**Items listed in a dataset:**

○ ○ ○ ○

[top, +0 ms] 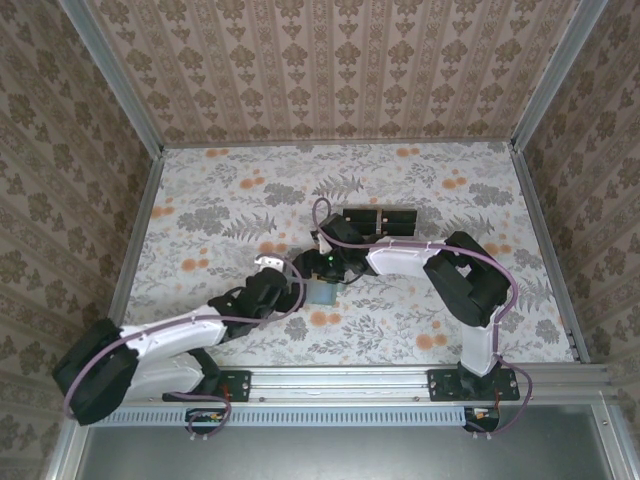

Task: Put the credit cards into the card holder
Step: Flip over the card slot on the card holder.

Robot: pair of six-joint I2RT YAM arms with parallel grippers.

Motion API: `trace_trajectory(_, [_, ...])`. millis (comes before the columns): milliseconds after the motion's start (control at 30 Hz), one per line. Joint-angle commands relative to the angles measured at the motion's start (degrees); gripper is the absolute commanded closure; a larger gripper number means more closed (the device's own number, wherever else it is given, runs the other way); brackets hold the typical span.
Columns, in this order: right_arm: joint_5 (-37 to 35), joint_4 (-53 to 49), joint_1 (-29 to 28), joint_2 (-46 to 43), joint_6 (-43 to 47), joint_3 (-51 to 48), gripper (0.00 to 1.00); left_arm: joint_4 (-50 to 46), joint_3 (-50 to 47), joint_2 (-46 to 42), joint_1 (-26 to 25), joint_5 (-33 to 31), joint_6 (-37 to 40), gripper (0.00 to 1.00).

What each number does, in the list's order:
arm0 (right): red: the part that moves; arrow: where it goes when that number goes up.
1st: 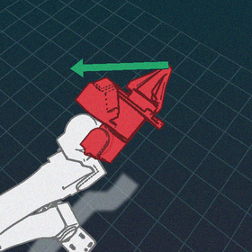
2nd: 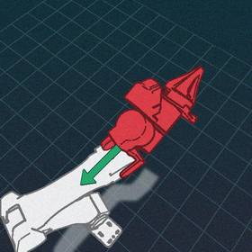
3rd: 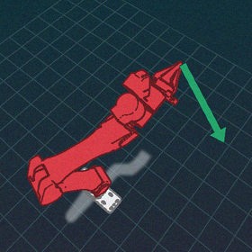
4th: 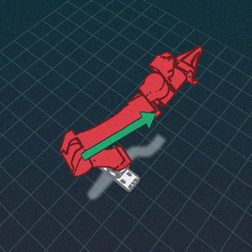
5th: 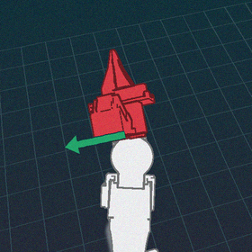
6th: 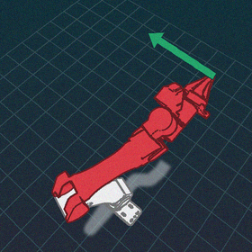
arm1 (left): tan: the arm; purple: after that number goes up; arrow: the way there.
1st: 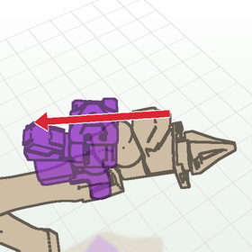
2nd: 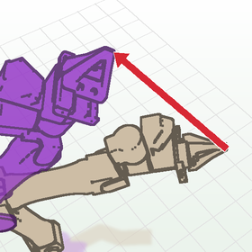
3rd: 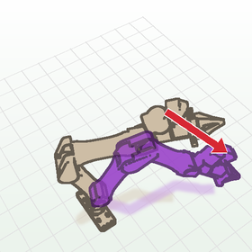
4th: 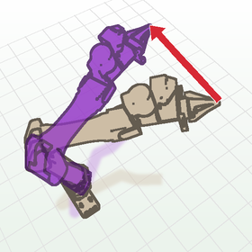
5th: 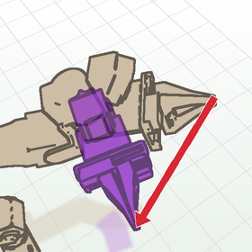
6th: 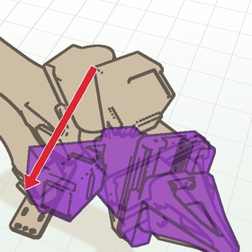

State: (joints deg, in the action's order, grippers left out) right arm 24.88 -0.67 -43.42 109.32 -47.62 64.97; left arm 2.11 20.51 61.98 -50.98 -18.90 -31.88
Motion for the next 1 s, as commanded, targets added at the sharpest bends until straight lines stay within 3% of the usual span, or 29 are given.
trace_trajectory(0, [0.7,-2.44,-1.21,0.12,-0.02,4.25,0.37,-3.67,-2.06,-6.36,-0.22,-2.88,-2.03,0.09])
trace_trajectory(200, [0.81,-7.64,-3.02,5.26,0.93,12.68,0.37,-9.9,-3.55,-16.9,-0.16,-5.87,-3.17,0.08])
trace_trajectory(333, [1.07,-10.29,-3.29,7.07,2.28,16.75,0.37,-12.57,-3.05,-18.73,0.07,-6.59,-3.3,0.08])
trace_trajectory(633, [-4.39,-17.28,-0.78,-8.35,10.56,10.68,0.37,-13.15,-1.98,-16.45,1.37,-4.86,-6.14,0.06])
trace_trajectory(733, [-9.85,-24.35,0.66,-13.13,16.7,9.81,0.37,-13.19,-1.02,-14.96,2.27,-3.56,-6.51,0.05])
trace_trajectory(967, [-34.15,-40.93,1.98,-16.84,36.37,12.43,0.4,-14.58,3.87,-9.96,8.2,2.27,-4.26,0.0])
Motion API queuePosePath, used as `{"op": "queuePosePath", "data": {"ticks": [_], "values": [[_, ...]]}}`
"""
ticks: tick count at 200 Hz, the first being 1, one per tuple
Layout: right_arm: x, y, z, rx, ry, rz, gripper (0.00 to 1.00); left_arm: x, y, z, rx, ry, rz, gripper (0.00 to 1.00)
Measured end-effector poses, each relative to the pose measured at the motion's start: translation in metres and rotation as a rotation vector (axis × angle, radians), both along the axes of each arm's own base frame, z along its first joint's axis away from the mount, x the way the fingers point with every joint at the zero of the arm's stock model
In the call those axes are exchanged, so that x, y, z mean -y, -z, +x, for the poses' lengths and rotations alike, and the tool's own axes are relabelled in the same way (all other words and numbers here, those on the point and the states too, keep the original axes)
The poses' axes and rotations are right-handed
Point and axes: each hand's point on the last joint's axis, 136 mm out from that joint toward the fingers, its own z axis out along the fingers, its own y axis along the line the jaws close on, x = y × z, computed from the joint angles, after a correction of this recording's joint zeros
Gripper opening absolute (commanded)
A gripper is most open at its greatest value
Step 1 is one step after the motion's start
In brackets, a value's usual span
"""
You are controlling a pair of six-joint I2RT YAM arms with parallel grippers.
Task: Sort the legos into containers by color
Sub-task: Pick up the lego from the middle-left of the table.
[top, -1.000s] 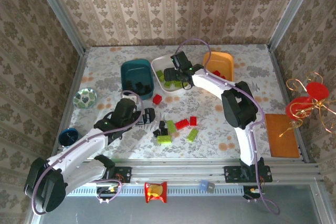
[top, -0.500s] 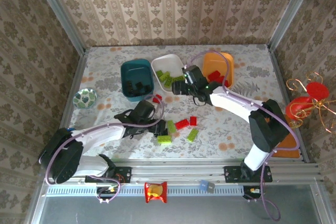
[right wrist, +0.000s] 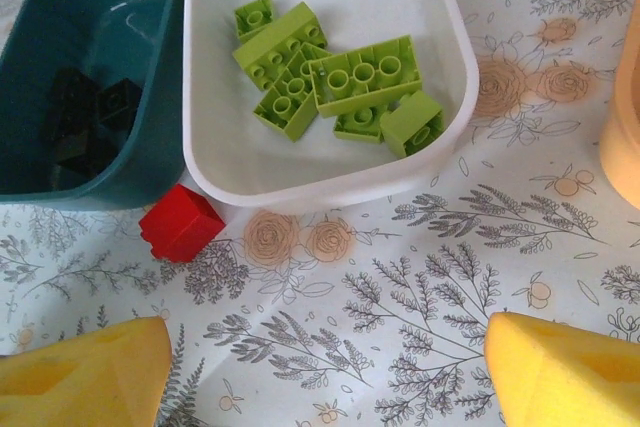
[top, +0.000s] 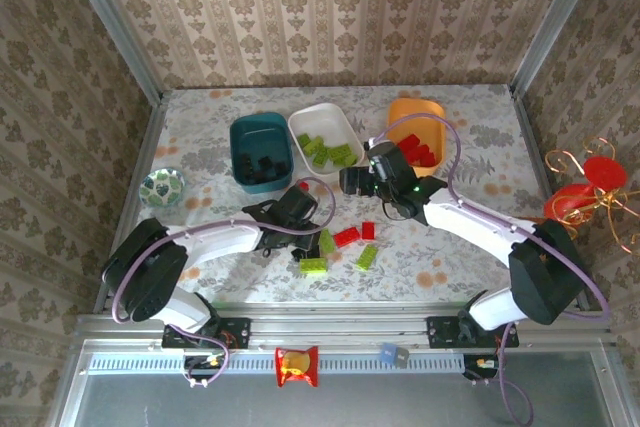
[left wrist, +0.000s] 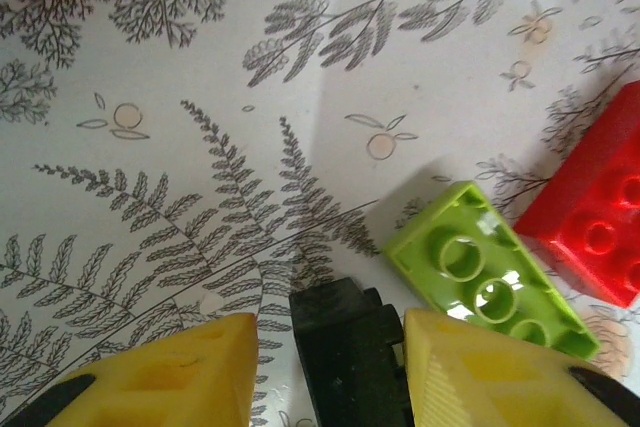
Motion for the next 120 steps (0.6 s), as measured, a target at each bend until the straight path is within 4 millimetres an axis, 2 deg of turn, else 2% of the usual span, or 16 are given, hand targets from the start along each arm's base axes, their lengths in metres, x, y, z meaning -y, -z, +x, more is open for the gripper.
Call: {"op": "queuePosePath", "data": {"ticks": [45, 83, 104, 120], "values": [[0.002, -0.006, -0.002, 0.015, 0.004, 0.005, 0.83, 0.000, 0.004, 0.000, 0.001, 0.003, 0.020, 0.24], [0.006, -0.010, -0.006, 0.027, 0.009, 0.010, 0.83, -0.003, -0.001, 0.002, 0.017, 0.000, 0.033, 0.23], [0.009, -0.015, -0.008, 0.040, 0.012, 0.017, 0.83, -0.013, -0.028, 0.019, 0.066, -0.044, 0.005, 0.23], [0.010, -0.017, -0.009, 0.045, 0.015, 0.018, 0.83, -0.028, -0.068, 0.052, 0.153, -0.135, -0.062, 0.24]]}}
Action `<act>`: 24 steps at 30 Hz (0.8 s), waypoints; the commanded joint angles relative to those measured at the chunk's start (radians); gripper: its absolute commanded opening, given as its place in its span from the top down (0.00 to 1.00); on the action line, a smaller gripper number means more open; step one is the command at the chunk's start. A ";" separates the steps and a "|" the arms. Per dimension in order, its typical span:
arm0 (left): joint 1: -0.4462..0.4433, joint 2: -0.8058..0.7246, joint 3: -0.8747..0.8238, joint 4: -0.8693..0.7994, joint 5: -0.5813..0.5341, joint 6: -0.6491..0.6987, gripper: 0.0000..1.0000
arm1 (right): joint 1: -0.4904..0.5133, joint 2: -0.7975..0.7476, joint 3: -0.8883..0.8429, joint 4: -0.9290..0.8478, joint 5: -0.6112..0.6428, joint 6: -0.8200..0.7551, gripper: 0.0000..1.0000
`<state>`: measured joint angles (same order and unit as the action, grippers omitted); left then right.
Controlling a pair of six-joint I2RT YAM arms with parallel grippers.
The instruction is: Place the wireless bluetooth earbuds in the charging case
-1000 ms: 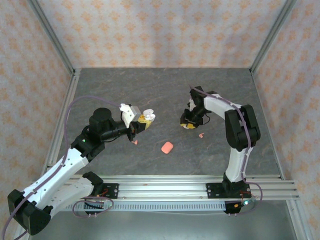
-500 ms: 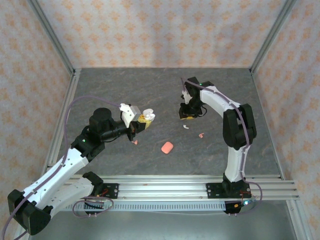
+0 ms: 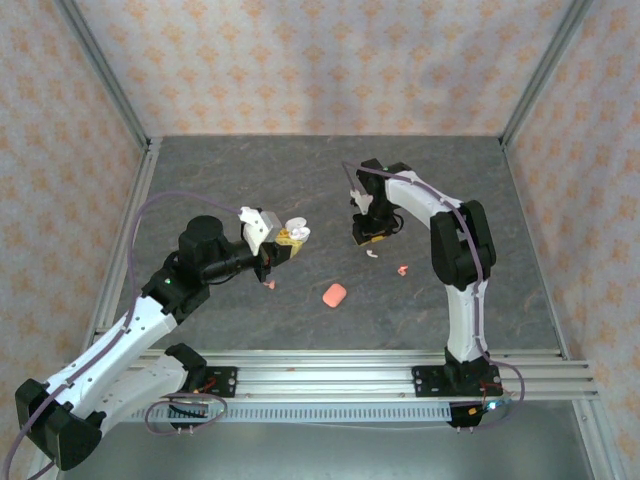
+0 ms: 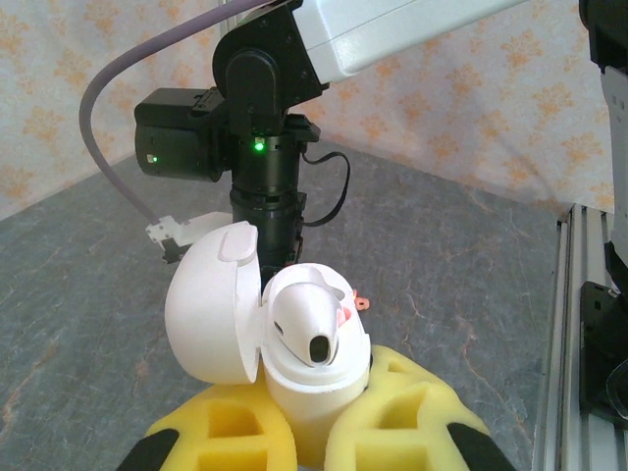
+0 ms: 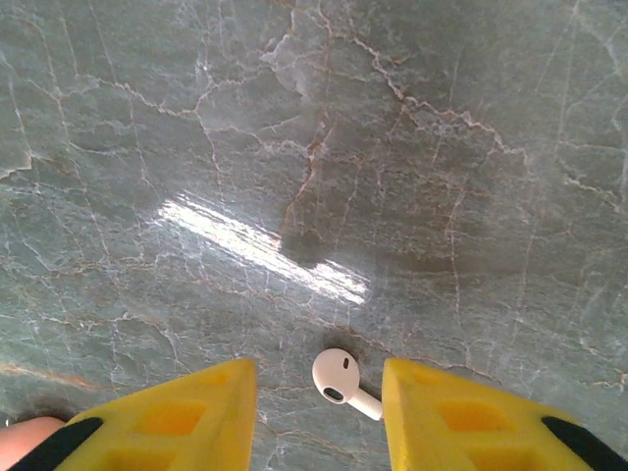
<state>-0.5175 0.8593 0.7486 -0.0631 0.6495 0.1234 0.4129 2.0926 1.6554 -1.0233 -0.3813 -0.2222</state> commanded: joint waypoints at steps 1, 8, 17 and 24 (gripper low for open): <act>-0.012 0.001 -0.009 0.002 -0.005 -0.002 1.00 | 0.012 0.022 -0.018 -0.026 0.041 -0.037 0.61; -0.012 -0.005 -0.004 -0.017 -0.006 0.004 1.00 | 0.019 0.035 -0.051 -0.017 0.057 -0.042 0.62; -0.012 -0.008 0.002 -0.022 -0.004 0.004 1.00 | 0.018 0.038 -0.076 -0.011 0.061 -0.046 0.66; -0.013 -0.013 0.001 -0.027 -0.007 0.004 1.00 | 0.018 0.039 -0.086 -0.014 0.067 -0.025 0.75</act>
<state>-0.5175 0.8597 0.7486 -0.0658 0.6491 0.1238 0.4267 2.1220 1.5902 -1.0168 -0.3305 -0.2516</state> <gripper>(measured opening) 0.079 0.256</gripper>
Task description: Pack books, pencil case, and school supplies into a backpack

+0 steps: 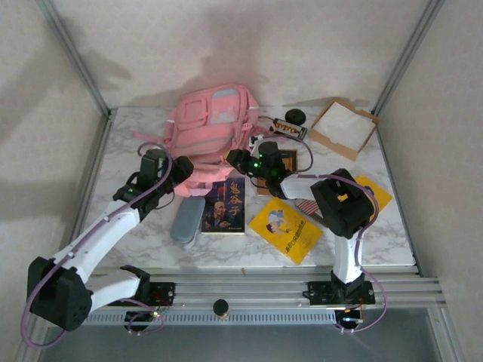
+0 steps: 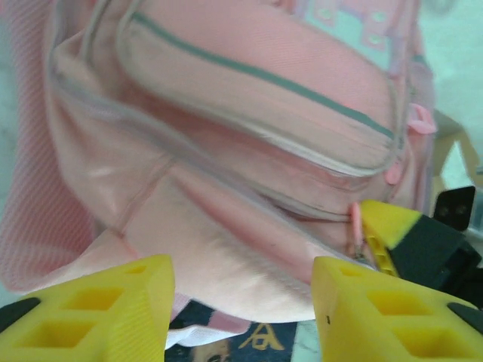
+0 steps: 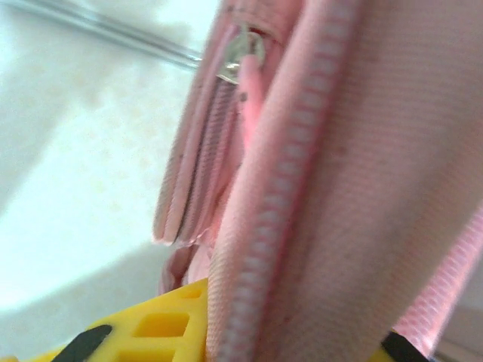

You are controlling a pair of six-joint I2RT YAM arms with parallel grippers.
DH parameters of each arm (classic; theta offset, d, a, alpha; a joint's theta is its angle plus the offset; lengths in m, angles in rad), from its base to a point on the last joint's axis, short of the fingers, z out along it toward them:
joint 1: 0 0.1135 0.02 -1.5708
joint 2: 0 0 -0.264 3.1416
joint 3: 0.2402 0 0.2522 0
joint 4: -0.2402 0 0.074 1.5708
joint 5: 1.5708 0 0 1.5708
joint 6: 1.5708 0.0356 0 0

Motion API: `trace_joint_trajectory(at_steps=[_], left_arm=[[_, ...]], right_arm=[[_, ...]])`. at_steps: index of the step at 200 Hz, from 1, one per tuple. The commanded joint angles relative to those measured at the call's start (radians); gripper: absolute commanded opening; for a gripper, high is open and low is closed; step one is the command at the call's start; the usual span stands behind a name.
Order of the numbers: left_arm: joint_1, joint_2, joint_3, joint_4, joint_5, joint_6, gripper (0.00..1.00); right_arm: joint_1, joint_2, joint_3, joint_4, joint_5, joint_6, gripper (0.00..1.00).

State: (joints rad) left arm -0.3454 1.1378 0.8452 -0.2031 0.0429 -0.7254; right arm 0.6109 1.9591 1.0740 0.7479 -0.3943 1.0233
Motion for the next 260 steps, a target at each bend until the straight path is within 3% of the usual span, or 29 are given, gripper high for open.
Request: trace_joint_trajectory(at_steps=[1,17,31,44,62,83,105,125,143,163,193,207,260], left_arm=[[-0.052,0.012,0.073,0.069,0.0,0.195,0.6],[-0.072,0.063,0.082,0.106,-0.048,0.3,0.66],[-0.066,0.143,0.129,0.1,-0.071,0.373,0.68],[-0.063,0.201,0.183,0.091,0.002,0.456,0.7],[-0.064,0.224,0.172,0.166,0.088,0.538,0.71],[-0.057,0.216,0.138,0.226,0.117,0.594,0.71],[-0.041,0.203,0.129,0.274,0.202,0.519,0.7],[-0.041,0.195,0.108,0.353,0.181,0.338,0.68],[-0.041,0.247,0.189,0.244,0.119,0.113,0.68],[-0.042,0.286,0.271,0.141,0.141,-0.017,0.68],[-0.049,0.327,0.337,-0.009,0.062,-0.045,0.62],[-0.049,0.359,0.364,-0.067,0.078,-0.046,0.6],[-0.083,0.408,0.373,-0.093,0.048,-0.045,0.53]], right_arm=[[-0.029,-0.003,0.023,0.372,-0.136,-0.178,0.22],[-0.039,-0.011,0.004,0.443,-0.133,-0.159,0.22],[-0.036,-0.028,0.025,0.382,-0.122,-0.194,0.19],[-0.034,-0.047,0.03,0.308,-0.088,-0.227,0.18],[-0.043,-0.045,0.034,0.359,-0.12,-0.22,0.16],[-0.045,-0.041,0.074,0.342,-0.157,-0.281,0.15],[-0.055,-0.03,0.114,0.322,-0.185,-0.307,0.14],[-0.054,-0.052,0.118,0.282,-0.135,-0.336,0.12],[-0.054,-0.06,0.129,0.251,-0.102,-0.329,0.09],[-0.051,-0.063,0.146,0.208,-0.101,-0.329,0.07],[-0.051,-0.077,0.142,0.204,-0.1,-0.326,0.05],[-0.048,-0.078,0.154,0.186,-0.099,-0.326,0.05],[-0.042,-0.078,0.172,0.17,-0.087,-0.307,0.01]])
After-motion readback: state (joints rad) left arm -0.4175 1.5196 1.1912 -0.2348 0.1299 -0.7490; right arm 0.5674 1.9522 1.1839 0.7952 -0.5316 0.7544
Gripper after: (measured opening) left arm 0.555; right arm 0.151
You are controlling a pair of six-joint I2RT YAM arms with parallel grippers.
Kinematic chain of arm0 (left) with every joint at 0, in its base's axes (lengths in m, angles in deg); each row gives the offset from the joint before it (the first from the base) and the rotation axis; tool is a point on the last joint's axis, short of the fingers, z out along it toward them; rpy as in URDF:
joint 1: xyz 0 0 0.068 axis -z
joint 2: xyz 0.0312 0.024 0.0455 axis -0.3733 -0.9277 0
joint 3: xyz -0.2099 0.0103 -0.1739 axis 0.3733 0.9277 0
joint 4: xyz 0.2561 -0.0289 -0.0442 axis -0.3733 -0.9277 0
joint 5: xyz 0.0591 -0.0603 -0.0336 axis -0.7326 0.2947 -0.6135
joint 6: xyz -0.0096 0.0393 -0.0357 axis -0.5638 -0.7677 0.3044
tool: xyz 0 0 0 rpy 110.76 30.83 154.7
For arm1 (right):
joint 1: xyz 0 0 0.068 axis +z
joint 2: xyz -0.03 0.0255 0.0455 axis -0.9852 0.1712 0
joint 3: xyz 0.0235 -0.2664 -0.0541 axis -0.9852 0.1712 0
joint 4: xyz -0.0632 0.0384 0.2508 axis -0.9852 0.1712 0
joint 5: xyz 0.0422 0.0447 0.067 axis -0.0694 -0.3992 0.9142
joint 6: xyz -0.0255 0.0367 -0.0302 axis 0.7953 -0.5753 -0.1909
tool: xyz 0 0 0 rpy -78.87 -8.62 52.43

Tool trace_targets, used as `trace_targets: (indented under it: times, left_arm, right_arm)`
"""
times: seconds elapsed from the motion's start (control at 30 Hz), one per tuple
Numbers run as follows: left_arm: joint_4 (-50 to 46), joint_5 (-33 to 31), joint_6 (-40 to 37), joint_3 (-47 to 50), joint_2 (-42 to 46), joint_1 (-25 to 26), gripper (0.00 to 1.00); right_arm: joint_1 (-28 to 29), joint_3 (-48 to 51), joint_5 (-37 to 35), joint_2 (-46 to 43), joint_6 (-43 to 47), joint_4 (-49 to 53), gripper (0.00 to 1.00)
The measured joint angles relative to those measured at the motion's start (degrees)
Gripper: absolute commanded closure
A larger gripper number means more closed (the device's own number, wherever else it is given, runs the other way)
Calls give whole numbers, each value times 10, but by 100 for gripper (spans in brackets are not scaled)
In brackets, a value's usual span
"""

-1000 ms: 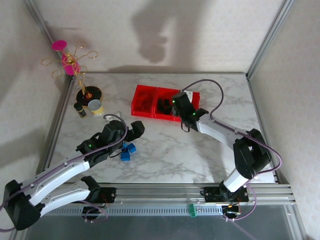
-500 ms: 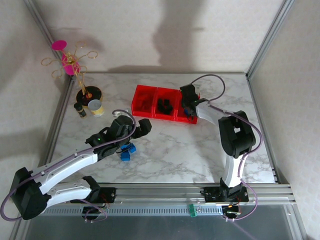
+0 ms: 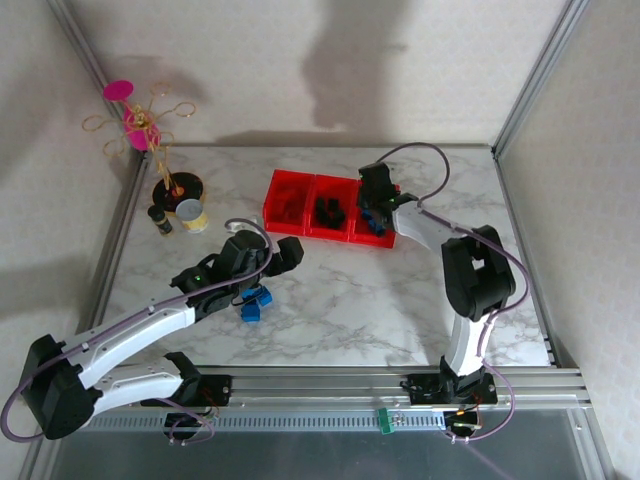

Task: Sort the legos into containers by color
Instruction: Pick up the lego from the bottom-center of the table.

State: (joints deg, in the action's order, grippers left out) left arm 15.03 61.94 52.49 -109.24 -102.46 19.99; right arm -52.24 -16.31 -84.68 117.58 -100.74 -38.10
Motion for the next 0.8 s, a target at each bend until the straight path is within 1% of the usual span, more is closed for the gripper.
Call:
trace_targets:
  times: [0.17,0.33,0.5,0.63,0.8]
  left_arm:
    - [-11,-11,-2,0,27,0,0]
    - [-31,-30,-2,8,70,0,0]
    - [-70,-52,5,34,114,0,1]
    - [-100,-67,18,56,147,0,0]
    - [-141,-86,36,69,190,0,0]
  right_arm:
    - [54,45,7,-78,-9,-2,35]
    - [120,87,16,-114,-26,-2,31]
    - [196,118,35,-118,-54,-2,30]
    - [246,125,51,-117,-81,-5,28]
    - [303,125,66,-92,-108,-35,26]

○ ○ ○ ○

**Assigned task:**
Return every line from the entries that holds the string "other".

**Answer to this exercise:**
Motion API: `trace_trajectory(_, [_, ...])`. millis (comes before the columns): milliseconds after the motion's start (control at 30 Hz), one per line. Joint-angle commands relative to the angles measured at the motion's start (degrees); gripper is the absolute commanded closure; a larger gripper number means more closed (the device's own number, wherever else it is given, runs the other way); brackets hold the typical span.
In the call those axes are exchanged, so that x, y, z mean -y, -z, +x, for the poses' lengths and rotations alike, and the tool's own axes are relabelled in the same way (all other words and numbers here, those on the point and the states too, keep the original axes)
A larger gripper number means more closed (the device's own number, wherever else it is given, runs the other way)

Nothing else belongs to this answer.